Ахнув, она подпрыгнула от неожиданности. Потом залилась ярким румянцем и прижалась спиной к стене. Она чувствовала себя разоблаченной, словно Дрейку снился такой же сон и теперь он знал, какая она распущенная.
Черт бы побрал его красоту… его мужественность! Сейчас на нем были только туго обтягивающие ноги трико и пышная белая рубашка. Он сидел на перилах, непринужденно свесив ноги. Закатанные рукава рубашки обнажали его мускулистые руки. В одной руке он держал подсвечник, и золотистый свет освещал его лицо. Но вместо обычной усмешки на нем отражалось сейчас крайнее удивление. Лицо его сегодня было изможденным, и Розалинде вдруг захотелось коснуться его, разгладить морщинки усталости, ощутить его великодушие. Ее сон открыл ей глаза на его доброту, как и на проснувшееся в ней желание любви. Ей уже недостаточно было ощущать себя хозяйкой собственной судьбы; теперь ей хотелось разделить свою судьбу с другим человеком.
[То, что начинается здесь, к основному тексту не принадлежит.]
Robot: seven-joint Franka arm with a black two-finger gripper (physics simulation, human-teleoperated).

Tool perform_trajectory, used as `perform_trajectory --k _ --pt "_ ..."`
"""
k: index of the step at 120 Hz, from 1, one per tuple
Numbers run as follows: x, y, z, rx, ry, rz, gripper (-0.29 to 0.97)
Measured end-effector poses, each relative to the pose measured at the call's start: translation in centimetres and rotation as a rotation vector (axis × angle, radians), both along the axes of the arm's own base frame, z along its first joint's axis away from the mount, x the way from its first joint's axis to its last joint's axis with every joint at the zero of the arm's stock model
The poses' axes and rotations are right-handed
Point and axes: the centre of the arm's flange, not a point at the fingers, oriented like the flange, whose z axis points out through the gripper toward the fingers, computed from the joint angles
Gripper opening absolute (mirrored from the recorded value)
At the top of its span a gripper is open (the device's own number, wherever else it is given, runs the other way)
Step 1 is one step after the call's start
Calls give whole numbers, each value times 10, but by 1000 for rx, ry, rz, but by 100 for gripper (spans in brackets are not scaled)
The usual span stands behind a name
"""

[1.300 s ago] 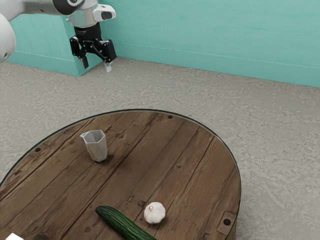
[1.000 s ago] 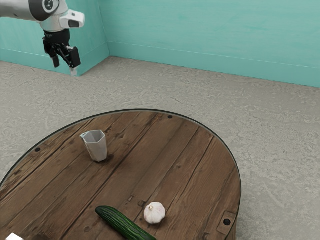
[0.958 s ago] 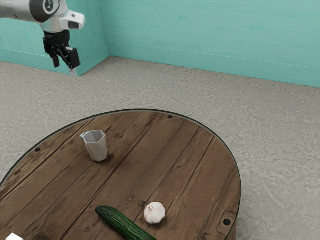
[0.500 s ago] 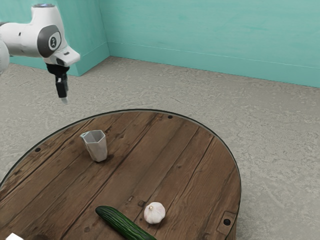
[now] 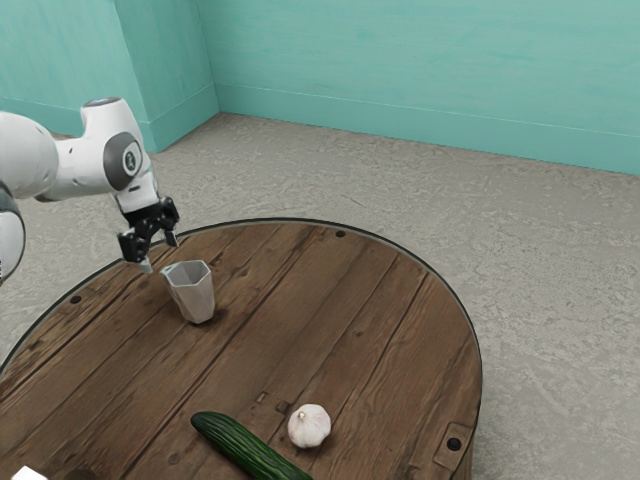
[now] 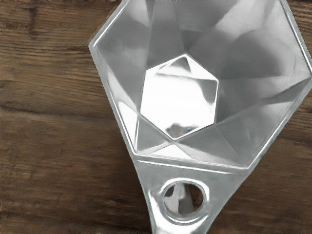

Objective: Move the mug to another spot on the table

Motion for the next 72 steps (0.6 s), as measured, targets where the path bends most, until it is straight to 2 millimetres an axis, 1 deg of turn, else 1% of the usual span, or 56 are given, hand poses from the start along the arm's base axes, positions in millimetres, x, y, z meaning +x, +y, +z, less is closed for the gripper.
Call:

– Я так и знал, что найду тебя здесь, ~ сказал Дрейк, и на его лице тут же появилась привычная дразнящая усмешка.
– Прости, Дрейк.
– За что?
– За…
Дрейк тотчас склонил голову набок, ожидая ответа. Он всегда так внимательно слушал ее, как никто другой, даже когда она метала громы и молнии. Многие ли мужчины способны на такое?
Благодарная, покорная, она почувствовала, как глаза ее наполняются слезами. И вот они уже тихо катятся по щекам.
– Розалинда, ты плачешь?
– Нет, – сухо ответила она, – просто у меня из глаз идет дождь.
– Если тебе так недостает туалета, можешь забрать его себе. Я просто буду писать в окно.
Она засмеялась и слизнула соленую каплю, упавшую ей на губы.
– Разве можно так разговаривать с леди!
– Ты вовсе не леди, ты просто Роз. Не бойся, ночной горшок меня вполне устроит.
Она снова засмеялась и шмыгнула носом, когда слезы вновь подступили к ее глазам Дрейк спрыгнул с перил и вытащил из кармана носовой платок.
– Надеюсь, моя шутка тебе понравилась.
– Ужасная шутка, – сказала Розалинда, и по ее правой щеке скатилась слеза.
Он поднял платок, чтобы промокнуть слезу, потом вдруг опустил руку, нагнулся и прижался к ее щеке губами. Что он делает? Целует ее? Нет, он собирает губами слезы!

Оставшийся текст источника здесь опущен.